Андрей посмотрел на жену, на ее выпирающий живот, и прежний страх невольно заставил его вздрогнуть. Люба почувствовала его душевное колебание и ободряюще улыбнулась.
— Ты отдыхай, — дежурно сказал он, — я приеду. Завтра же.
— Моя машина занята, — не оборачиваясь, обронила Таисия Федоровна и, чтобы скрыть слезы, отвернулась.
Андрей сел на заднее сиденье. Он видел в глазах родителей Любы какую-то вину перед ним и Таисией Федоровной и, лишь когда выехали за околицу, тихо сказал матери:
— Ну зачем так?
— Завтра возьмешь машину и будешь ездить каждый день, как ей не надоест.
— Она не вернется.
— Почему?
— Я не могу объяснить точно.
— Что за сложности? Какой-то детский лепет. Вам еще рано быть родителями, — сердито заметила Таисия Федоровна, выпрямилась и вытерла глаза маленьким кружевным платком.
1985
Гвоздик
Лоснящийся, горячий асфальт пыхал чадным жаром. Стертые подошвы Сережкиных ботинок, казалось, вот-вот лопнут; липкий пот жгуче заливал глаза; каждый глоток воздуха раскаленным шаром падал в легкие, и они сипло охали, выталкивая его наружу. Сережка задыхался, но из последних сил бежал, бежал по бесконечно черному полю, в далекой угарной дымке оно пугающе подвернулось. В голове, словно крохотная серебристая пылинка в солнечном луче, то появлялась, то исчезала спасительная, простенькая мысль о том, что это — оптический обман: Земля — круглая и обрыва нет, и тут же, проблеском, возникало ощущение, что он видит все во сне. Но леденящий, какой-то дикий страх гнал и гнал его по асфальтовому полю, раскисшему от нестерпимой жары; ноги проваливались, вязли в вонючей кашице, и, с ужасом подумав: «Только бы не упасть!» — он упал. Больно стукнулся лбом обо что-то жесткое; горячечно трясясь от страха, он еле отдышался и, опираясь на нетвердые руки, поднялся на колени.
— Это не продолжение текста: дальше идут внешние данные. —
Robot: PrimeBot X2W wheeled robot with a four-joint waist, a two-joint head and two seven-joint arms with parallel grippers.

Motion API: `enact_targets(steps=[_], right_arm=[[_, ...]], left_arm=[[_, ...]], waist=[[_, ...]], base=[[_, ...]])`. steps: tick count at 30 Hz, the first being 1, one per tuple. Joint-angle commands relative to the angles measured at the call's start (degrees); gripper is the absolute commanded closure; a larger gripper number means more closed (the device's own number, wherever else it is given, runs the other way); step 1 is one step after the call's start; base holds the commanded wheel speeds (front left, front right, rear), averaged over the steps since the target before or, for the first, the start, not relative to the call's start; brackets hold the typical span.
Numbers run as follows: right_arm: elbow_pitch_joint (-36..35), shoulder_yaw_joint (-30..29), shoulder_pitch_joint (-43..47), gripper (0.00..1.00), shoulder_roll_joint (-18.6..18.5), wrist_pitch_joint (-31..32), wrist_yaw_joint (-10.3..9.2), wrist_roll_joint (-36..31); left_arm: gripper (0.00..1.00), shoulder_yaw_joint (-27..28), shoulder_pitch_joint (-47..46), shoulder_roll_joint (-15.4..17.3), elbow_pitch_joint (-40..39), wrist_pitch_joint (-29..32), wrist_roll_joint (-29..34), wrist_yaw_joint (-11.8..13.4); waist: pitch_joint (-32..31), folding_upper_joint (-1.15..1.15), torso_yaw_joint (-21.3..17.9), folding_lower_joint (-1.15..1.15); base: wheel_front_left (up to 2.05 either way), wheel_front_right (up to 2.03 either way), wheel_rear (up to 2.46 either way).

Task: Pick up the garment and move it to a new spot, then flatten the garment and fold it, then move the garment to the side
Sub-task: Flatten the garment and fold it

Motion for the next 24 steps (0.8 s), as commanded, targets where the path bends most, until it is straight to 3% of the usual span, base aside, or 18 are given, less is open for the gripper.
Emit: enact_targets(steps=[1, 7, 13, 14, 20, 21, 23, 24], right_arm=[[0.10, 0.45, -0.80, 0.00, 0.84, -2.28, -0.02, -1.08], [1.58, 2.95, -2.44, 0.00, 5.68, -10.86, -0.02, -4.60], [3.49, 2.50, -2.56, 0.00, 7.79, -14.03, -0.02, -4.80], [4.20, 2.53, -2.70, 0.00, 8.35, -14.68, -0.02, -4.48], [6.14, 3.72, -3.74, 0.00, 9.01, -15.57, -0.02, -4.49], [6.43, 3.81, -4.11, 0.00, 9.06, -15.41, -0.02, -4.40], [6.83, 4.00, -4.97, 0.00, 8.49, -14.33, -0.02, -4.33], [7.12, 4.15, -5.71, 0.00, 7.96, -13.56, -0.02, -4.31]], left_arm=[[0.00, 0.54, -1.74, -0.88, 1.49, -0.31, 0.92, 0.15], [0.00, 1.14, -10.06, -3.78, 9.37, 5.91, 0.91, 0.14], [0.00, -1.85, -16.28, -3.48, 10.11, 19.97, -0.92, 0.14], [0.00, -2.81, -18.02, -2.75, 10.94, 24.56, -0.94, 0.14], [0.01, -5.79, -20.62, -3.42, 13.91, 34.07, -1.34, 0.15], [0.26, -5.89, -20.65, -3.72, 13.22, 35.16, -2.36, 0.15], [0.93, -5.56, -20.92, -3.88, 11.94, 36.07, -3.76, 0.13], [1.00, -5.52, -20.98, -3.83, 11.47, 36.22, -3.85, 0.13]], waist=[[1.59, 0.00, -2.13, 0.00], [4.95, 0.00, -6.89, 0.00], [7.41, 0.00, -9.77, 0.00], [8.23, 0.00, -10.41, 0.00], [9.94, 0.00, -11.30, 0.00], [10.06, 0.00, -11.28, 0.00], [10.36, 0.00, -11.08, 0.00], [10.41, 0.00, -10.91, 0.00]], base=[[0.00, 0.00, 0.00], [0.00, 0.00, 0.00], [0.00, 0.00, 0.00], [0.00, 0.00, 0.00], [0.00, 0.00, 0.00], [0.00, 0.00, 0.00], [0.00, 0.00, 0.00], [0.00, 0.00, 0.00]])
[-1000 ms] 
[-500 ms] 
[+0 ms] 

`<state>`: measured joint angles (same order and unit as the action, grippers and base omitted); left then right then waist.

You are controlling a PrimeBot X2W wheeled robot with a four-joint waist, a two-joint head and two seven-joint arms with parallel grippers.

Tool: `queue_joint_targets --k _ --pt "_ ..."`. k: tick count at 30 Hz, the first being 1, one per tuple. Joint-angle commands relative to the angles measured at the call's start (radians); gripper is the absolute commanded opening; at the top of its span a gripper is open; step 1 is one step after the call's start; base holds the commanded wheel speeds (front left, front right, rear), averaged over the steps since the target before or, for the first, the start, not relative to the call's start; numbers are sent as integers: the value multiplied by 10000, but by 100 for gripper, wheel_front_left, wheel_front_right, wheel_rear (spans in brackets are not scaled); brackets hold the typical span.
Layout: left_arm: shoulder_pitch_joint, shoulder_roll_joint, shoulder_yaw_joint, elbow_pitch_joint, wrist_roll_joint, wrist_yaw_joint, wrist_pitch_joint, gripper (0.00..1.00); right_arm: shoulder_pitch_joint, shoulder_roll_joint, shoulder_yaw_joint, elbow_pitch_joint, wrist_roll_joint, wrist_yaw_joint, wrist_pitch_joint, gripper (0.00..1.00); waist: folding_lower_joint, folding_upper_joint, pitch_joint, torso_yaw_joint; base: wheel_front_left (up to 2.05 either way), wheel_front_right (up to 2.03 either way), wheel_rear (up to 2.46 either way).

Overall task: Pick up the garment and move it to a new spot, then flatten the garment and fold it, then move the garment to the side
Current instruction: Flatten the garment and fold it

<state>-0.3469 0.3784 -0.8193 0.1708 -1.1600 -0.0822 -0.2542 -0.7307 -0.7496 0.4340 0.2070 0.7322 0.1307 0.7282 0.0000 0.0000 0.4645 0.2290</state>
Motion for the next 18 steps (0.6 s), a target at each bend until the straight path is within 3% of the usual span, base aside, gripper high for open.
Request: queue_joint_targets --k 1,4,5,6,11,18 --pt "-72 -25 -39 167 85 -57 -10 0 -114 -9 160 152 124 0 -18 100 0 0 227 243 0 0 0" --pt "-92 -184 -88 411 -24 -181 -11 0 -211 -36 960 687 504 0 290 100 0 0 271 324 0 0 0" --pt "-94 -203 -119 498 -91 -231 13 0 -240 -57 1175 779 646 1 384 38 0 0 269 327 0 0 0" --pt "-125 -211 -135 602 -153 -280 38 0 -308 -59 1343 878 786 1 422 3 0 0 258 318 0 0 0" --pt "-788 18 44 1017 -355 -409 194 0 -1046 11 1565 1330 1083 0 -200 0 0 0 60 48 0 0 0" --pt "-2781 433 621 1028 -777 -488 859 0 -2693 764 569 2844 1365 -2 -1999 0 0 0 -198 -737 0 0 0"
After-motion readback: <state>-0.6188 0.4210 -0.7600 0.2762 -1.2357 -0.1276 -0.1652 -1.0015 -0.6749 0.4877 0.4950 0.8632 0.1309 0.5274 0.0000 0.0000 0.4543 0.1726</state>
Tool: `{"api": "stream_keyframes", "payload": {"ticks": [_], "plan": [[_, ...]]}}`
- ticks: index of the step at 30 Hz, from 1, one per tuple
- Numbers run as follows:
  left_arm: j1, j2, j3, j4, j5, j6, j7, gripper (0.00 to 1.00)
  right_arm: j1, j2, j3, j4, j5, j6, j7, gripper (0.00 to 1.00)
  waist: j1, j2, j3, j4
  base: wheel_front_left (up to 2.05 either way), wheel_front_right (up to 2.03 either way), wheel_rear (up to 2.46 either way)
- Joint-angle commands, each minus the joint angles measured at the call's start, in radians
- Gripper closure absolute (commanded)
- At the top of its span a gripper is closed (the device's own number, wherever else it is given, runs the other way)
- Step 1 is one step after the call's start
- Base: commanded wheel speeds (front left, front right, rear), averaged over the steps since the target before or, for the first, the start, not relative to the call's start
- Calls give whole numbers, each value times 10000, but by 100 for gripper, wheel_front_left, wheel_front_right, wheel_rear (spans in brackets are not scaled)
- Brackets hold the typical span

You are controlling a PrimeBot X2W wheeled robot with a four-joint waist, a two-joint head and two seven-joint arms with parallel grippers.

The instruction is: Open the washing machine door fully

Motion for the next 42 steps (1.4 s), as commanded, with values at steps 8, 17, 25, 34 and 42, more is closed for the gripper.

Он стоял на круглом тряпичном коврике перед кроватью, потный, взъерошенный; вязкая дрема склеила ресницы, и он, что-то мыча, силился их разодрать, цепенея от одного лишь предчувствия, что снова попадет в лапы кошмарного сна. Сережка рукой нащупал квадратную ножку железной кровати, стиснул ее; перед глазами все плыло и кружилось. Он мотнул головой — непонятное движенье замедлилось.
Еще почти бессмысленно Сережка скользнул взглядом по комнате, наткнулся на бутылку молока, возвышавшуюся на столе; жажда, словно ожидавшая этого момента, сухо перехватила горло. Постанывая и пошатываясь, он на коленях подполз к столу; ослабевшими пальцами долго не мог вдавить податливую фольгу пробки и, давясь кисловатой клейкой слюной, мучился от бессилия. Наконец жадно припал к бутылке; вместо облегчения в животе что-то забурчало, закололо, к горлу подкатила тошнота. Сережка выронил бутылку, и молоко, выплеснувшись, ручейком побежало по столу, огибая граненый стакан и клочок записки под ним; запрудив ладонью белый поток, Сережка согнал молоко в центр стола; рассеянно скользнул глазами по записке:
«Сынуля! Ешь котлеты с картошкой, а в обед ешь свой любимый рассольник.